Work to be completed: How many of the lines below hold the word "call"? Answer only with the number.

____________

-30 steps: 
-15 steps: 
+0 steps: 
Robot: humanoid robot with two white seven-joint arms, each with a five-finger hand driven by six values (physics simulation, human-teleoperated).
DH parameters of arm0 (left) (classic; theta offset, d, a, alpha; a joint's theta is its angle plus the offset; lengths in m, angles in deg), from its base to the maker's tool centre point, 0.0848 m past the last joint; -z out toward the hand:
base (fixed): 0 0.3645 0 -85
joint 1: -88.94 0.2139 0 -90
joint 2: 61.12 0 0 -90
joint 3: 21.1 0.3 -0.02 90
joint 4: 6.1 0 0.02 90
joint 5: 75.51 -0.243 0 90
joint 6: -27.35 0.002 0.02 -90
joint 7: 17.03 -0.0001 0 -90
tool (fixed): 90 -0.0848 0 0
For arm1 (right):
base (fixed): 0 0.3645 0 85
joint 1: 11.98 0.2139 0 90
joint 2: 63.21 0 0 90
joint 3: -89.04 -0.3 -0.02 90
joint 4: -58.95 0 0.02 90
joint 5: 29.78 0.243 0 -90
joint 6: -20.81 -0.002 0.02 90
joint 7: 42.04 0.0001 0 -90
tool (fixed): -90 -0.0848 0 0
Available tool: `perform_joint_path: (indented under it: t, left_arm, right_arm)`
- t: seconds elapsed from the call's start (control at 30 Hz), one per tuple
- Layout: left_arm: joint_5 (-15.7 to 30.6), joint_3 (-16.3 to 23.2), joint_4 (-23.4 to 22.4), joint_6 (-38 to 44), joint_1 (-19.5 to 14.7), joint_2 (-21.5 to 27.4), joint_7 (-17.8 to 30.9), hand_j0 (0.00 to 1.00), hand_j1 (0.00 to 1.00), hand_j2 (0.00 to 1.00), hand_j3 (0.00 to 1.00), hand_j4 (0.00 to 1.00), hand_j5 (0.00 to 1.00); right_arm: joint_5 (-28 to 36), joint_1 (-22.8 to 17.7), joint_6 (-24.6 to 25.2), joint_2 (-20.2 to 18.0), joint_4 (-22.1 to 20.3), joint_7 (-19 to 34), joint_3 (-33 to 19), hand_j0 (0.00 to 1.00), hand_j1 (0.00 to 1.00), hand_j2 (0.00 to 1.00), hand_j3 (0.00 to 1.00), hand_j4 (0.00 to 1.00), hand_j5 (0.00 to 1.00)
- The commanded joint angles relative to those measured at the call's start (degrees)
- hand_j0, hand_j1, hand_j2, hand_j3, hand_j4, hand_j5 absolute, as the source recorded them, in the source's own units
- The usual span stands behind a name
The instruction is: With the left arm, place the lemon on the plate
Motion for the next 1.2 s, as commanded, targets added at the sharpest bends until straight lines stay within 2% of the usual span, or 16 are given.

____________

Result of the exercise: 2